The prospective, controlled, open label, single-arm study followed 40 patients
with nephropathic cystinosis treated with PROCYSBI for two years to assess
efficacy in cystine depletion in peripheral white blood cells, to assess the
dose required to maintain white blood cell (WBC) content of cystine below 1
nmol ½ cystine/mg protein, to measure quality of life using the Pediatric
Quality of Life Inventory (PedsQL™), change in estimated glomerular filtration
rate, and change in height Z-score. The objective was to determine the
long-term effects of PROCYSBI therapy in patients with the disease.
Control of WBC Cystine
Over two years of treatment, the mean WBC cystine was maintained under optimal
control of <1 nmol ½ cystine/mg protein, and the dose of PROCYSBI decreased
from 43.5 to 40.1 mg/kg/d (p = .05).
Maintenance of Kidney Function
Kidney function deteriorates over time in nephropathic cystinosis patients who
often require a kidney transplant early in life. In this study, kidney
function as monitored by eGFR remained stable over two years of treatment.
Change in Quality of Life
Using the validated PedsQL™ score, investigators documented a significant and
persistent improvement in patients who had switched from immediate-release
cysteamine to PROCYSBI, over two years of treatment, in three measures: social
function (p = .049), school function (p = .004), and in total function (p =
.048). Investigators assessed the subsequent change from all baseline values
in the PedsQL™ and demonstrated that the changes persisted after two years of
PROCYSBI therapy. Changes in physical and emotional quality of life scales
over the two years of study were not changed.

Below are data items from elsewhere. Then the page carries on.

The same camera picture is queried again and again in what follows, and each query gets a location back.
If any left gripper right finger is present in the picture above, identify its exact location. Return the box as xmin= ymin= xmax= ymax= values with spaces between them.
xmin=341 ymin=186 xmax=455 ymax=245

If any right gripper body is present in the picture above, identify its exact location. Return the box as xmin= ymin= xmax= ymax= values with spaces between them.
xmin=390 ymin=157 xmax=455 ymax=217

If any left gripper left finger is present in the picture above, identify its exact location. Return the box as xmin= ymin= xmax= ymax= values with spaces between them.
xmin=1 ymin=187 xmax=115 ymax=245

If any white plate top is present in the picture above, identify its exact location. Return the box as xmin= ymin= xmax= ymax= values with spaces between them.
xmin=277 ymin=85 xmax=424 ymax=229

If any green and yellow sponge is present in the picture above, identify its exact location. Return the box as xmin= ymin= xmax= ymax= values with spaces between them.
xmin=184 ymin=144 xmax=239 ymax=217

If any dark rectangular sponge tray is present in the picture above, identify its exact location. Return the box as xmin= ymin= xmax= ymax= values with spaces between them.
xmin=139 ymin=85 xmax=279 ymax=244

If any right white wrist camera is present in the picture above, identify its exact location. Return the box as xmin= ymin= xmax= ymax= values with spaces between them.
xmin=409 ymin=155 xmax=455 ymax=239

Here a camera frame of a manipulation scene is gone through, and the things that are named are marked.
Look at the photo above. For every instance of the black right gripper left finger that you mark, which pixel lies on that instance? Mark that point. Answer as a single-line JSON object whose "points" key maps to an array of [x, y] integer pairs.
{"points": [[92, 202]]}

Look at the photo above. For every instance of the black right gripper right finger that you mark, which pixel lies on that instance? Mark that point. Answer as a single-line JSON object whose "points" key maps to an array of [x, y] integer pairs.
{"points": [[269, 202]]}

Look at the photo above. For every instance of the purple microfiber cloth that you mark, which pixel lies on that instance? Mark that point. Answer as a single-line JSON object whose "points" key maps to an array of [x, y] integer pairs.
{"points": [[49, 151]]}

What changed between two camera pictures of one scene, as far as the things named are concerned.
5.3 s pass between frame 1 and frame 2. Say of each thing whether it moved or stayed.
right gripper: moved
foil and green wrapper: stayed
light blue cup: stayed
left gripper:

"Long-term control of WBC cystine depletion below 1 nmol has never been
reported in a prospective manner in a cohort of patients," said Craig B.
Langman, M.D., the Isaac A. Abt, M.D. professor of Kidney Diseases and head of
pediatric kidney diseases at Northwestern University Feinberg School of
Medicine and the Ann and Robert H. Lurie Children's Hospital of Chicago, and
the lead author on the paper. "Here, with delayed-release cysteamine, we
provide two years of data demonstrating disease control, preservation of
kidney function, stable somatic growth, and quality of life improvements.
These data demonstrate that patients were able to remain adherent to their
delayed-release cysteamine therapy for two years, something never before
demonstrated in a controlled clinical trial in this population."
There were no unexpected or serious safety concerns attributable to PROCYSBI.
All 40 patients experienced one or more treatment-emergent adverse events: GI
disorders in 35 (87.5%), emesis in 28 (70.0%), headache in 14 (35.0%), upper
respiratory tract symptoms in 9 (22.5%), and diarrhea in 8 (20.0%).